(Beginning of Provided information)
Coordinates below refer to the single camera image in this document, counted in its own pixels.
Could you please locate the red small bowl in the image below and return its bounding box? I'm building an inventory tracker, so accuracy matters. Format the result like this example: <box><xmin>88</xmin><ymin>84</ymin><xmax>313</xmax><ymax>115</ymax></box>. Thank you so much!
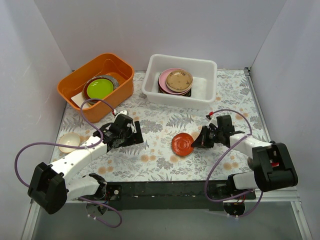
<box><xmin>171</xmin><ymin>133</ymin><xmax>194</xmax><ymax>157</ymax></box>

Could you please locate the black floral rectangular plate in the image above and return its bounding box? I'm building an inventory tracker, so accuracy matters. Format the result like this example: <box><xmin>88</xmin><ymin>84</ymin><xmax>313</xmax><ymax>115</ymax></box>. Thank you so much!
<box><xmin>157</xmin><ymin>86</ymin><xmax>193</xmax><ymax>97</ymax></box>

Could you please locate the pink speckled glass plate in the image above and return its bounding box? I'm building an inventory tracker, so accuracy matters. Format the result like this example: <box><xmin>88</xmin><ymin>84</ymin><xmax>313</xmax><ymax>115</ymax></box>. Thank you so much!
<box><xmin>165</xmin><ymin>70</ymin><xmax>193</xmax><ymax>92</ymax></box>

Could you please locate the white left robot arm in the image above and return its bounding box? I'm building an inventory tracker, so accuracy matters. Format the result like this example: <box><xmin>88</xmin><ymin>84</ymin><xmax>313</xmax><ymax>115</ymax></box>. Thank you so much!
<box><xmin>27</xmin><ymin>113</ymin><xmax>144</xmax><ymax>214</ymax></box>

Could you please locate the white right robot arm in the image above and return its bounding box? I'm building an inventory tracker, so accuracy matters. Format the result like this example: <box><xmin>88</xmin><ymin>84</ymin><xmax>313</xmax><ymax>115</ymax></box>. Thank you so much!
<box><xmin>191</xmin><ymin>115</ymin><xmax>298</xmax><ymax>199</ymax></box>

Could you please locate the white plastic bin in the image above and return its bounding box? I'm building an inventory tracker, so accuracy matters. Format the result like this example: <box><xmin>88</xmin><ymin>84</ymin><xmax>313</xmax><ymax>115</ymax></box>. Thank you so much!
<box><xmin>141</xmin><ymin>54</ymin><xmax>218</xmax><ymax>110</ymax></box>

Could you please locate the dark red plate in bin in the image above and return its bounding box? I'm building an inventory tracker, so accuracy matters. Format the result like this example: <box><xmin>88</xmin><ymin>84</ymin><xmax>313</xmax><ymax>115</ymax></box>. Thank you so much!
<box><xmin>82</xmin><ymin>75</ymin><xmax>120</xmax><ymax>100</ymax></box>

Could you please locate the white square plate in bin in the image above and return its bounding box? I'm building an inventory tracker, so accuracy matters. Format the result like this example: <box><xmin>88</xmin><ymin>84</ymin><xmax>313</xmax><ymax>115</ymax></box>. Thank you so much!
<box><xmin>71</xmin><ymin>92</ymin><xmax>91</xmax><ymax>109</ymax></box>

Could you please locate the orange plastic bin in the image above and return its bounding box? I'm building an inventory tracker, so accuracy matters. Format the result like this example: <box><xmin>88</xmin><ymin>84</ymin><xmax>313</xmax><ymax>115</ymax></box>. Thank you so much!
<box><xmin>57</xmin><ymin>53</ymin><xmax>135</xmax><ymax>112</ymax></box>

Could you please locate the floral table mat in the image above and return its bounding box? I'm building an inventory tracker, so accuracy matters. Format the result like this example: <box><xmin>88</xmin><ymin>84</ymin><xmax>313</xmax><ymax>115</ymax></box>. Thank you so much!
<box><xmin>47</xmin><ymin>69</ymin><xmax>272</xmax><ymax>183</ymax></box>

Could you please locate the black skull mug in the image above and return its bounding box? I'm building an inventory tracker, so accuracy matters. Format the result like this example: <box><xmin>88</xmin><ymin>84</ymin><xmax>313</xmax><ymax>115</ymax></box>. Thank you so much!
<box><xmin>247</xmin><ymin>157</ymin><xmax>254</xmax><ymax>171</ymax></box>

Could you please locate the lime green plate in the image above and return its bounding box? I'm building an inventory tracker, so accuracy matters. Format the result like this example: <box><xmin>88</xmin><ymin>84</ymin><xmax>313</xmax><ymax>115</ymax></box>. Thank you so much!
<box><xmin>86</xmin><ymin>78</ymin><xmax>114</xmax><ymax>99</ymax></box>

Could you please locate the small cream bowl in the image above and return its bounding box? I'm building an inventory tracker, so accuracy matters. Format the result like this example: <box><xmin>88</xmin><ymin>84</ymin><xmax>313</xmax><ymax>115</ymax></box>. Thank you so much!
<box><xmin>58</xmin><ymin>132</ymin><xmax>81</xmax><ymax>154</ymax></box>

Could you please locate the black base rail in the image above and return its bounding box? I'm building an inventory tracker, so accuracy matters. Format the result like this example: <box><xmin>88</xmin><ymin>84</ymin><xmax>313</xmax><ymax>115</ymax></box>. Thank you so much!
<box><xmin>62</xmin><ymin>172</ymin><xmax>258</xmax><ymax>211</ymax></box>

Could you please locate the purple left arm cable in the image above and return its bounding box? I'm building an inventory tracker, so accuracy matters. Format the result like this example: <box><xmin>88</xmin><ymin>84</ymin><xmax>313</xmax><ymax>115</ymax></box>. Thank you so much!
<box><xmin>14</xmin><ymin>98</ymin><xmax>123</xmax><ymax>229</ymax></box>

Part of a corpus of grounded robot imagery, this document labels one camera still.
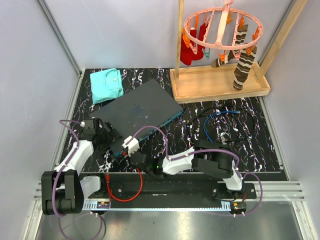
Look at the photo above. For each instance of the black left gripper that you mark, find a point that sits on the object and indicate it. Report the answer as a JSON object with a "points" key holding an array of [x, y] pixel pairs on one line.
{"points": [[111, 136]]}

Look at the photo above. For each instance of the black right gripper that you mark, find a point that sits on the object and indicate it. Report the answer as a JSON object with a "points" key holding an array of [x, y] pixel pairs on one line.
{"points": [[133, 152]]}

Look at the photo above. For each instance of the dark grey network switch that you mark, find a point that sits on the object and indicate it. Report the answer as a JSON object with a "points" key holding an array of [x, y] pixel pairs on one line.
{"points": [[146, 105]]}

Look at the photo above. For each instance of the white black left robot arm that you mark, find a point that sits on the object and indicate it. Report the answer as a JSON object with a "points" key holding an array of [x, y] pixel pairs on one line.
{"points": [[63, 192]]}

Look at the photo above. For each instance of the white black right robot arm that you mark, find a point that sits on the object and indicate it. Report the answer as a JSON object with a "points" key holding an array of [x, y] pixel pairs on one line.
{"points": [[212, 159]]}

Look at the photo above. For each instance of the folded teal cloth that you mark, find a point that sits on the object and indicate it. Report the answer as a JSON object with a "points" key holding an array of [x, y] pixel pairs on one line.
{"points": [[106, 85]]}

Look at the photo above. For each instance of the wooden rack with tray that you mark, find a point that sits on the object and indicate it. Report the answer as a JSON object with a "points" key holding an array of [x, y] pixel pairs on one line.
{"points": [[206, 83]]}

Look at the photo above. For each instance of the red sock left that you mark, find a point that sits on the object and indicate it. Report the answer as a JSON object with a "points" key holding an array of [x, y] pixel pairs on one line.
{"points": [[186, 53]]}

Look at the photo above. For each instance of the red sock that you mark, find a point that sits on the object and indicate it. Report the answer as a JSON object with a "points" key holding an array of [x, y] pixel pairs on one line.
{"points": [[186, 53], [200, 54]]}

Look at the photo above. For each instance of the brown striped sock long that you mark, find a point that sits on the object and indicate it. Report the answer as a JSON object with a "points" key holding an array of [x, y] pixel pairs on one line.
{"points": [[243, 68]]}

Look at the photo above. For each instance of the red sock right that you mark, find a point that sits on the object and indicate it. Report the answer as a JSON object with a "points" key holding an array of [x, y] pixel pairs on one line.
{"points": [[200, 54]]}

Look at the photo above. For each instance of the pink round clip hanger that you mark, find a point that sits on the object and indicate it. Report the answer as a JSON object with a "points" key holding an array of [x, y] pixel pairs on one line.
{"points": [[228, 15]]}

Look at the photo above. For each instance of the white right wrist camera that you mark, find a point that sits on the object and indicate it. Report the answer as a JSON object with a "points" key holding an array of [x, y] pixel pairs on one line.
{"points": [[131, 144]]}

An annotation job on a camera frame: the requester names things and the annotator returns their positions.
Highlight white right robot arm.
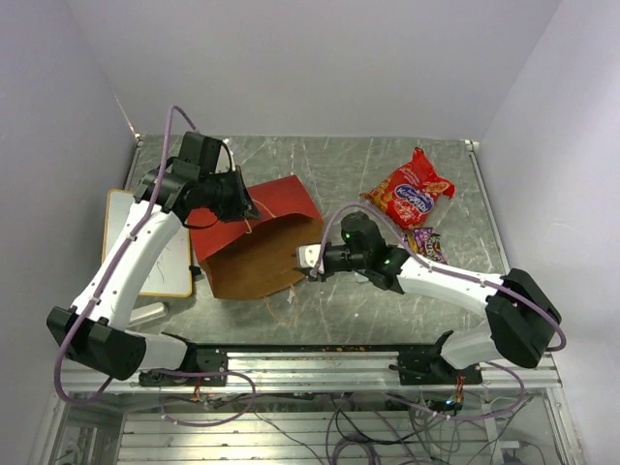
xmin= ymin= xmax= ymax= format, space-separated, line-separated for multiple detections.
xmin=296 ymin=211 xmax=561 ymax=384

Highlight yellow snack sachet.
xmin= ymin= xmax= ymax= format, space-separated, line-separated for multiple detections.
xmin=404 ymin=233 xmax=418 ymax=253

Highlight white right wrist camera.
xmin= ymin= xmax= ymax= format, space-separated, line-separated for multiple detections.
xmin=295 ymin=244 xmax=323 ymax=277

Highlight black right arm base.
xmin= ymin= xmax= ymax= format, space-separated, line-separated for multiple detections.
xmin=388 ymin=352 xmax=482 ymax=386

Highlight aluminium table edge rail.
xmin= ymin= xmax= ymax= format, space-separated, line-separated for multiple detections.
xmin=464 ymin=139 xmax=511 ymax=273

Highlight red cookie snack packet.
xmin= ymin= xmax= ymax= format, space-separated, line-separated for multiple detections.
xmin=359 ymin=147 xmax=456 ymax=232

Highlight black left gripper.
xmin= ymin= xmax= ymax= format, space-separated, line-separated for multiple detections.
xmin=200 ymin=165 xmax=263 ymax=223

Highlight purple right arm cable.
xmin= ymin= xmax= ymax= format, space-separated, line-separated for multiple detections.
xmin=312 ymin=202 xmax=568 ymax=421

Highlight tangled cables under table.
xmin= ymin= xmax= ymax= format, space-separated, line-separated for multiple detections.
xmin=159 ymin=375 xmax=534 ymax=465

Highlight silver whiteboard eraser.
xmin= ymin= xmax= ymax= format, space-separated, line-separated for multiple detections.
xmin=128 ymin=302 xmax=168 ymax=327

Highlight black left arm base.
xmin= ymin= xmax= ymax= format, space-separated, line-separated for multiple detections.
xmin=139 ymin=349 xmax=229 ymax=388

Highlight aluminium front frame rail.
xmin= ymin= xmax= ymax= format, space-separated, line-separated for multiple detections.
xmin=61 ymin=353 xmax=562 ymax=394

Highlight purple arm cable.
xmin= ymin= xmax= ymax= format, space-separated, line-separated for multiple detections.
xmin=52 ymin=105 xmax=200 ymax=406
xmin=312 ymin=202 xmax=568 ymax=421

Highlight light blue snack packet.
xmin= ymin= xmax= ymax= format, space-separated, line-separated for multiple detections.
xmin=354 ymin=271 xmax=369 ymax=283

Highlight small whiteboard yellow frame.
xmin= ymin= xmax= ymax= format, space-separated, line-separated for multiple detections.
xmin=101 ymin=189 xmax=194 ymax=297

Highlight purple candy packet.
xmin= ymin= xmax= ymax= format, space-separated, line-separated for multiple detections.
xmin=409 ymin=228 xmax=448 ymax=264

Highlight red paper bag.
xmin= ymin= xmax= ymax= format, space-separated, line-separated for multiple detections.
xmin=189 ymin=175 xmax=324 ymax=300

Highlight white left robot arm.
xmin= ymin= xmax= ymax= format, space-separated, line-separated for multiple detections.
xmin=46 ymin=132 xmax=260 ymax=385

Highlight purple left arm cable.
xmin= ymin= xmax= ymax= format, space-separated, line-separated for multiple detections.
xmin=52 ymin=105 xmax=200 ymax=406

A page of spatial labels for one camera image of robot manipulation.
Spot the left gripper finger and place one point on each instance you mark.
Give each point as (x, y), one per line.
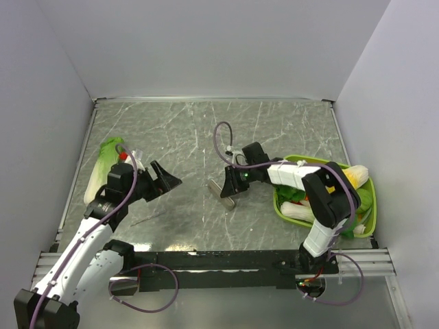
(167, 182)
(157, 168)

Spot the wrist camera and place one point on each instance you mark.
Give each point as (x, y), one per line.
(136, 155)
(234, 156)

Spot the green plastic basket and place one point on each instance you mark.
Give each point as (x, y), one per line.
(362, 228)

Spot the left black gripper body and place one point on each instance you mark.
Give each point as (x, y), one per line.
(146, 187)

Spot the green toy lettuce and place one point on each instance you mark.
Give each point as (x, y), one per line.
(288, 194)

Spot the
(End of Provided information)
Exercise
Respond with the number of lines in the listing above that include the word "Spot", and with nothing more.

Written reply
6